Exercise directions: Only the lines from the one with "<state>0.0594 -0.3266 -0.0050" to the end of the data below should be returned, each exactly as it stands.

The data:
Content starts

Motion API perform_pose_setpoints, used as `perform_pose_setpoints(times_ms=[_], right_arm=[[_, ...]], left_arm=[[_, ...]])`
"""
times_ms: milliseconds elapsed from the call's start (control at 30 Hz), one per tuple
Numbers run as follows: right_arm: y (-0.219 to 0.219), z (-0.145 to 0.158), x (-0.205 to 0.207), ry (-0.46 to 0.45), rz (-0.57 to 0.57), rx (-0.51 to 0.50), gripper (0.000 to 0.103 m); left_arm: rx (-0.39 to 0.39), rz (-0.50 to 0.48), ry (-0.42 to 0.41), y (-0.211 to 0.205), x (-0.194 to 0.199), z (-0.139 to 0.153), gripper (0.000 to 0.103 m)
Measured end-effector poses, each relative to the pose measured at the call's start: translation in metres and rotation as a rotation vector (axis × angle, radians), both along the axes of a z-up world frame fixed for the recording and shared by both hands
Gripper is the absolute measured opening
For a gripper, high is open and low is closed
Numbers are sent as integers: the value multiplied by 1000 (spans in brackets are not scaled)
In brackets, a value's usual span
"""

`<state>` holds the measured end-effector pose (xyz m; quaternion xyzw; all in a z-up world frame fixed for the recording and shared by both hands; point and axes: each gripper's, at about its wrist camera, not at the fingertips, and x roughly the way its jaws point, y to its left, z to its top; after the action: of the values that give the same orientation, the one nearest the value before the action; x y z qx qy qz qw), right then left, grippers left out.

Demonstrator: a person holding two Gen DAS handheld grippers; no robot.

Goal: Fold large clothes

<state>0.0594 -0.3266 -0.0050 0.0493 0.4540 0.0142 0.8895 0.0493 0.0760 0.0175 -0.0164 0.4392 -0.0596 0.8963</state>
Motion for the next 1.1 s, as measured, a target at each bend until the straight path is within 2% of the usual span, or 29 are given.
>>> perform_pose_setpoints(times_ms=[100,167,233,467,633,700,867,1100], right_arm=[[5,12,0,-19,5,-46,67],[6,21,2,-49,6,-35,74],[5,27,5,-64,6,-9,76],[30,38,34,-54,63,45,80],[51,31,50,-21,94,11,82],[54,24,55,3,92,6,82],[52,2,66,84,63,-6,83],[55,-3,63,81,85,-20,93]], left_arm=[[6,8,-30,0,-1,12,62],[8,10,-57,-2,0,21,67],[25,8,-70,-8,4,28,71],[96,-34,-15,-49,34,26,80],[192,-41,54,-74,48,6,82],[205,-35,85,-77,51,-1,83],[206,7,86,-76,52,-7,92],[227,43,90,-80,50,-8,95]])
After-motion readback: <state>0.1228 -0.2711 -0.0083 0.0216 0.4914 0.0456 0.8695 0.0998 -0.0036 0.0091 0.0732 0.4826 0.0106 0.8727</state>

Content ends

Finished exercise:
<state>0.0594 -0.3266 -0.0050 0.0493 0.4540 0.0142 0.8895 0.0493 0.0760 0.0175 -0.0164 0.4392 -0.0596 0.8963</state>
Motion for the next 1.1 s, as measured, a target at each bend until the straight path is within 2% of the usual span, or 29 are given.
>>> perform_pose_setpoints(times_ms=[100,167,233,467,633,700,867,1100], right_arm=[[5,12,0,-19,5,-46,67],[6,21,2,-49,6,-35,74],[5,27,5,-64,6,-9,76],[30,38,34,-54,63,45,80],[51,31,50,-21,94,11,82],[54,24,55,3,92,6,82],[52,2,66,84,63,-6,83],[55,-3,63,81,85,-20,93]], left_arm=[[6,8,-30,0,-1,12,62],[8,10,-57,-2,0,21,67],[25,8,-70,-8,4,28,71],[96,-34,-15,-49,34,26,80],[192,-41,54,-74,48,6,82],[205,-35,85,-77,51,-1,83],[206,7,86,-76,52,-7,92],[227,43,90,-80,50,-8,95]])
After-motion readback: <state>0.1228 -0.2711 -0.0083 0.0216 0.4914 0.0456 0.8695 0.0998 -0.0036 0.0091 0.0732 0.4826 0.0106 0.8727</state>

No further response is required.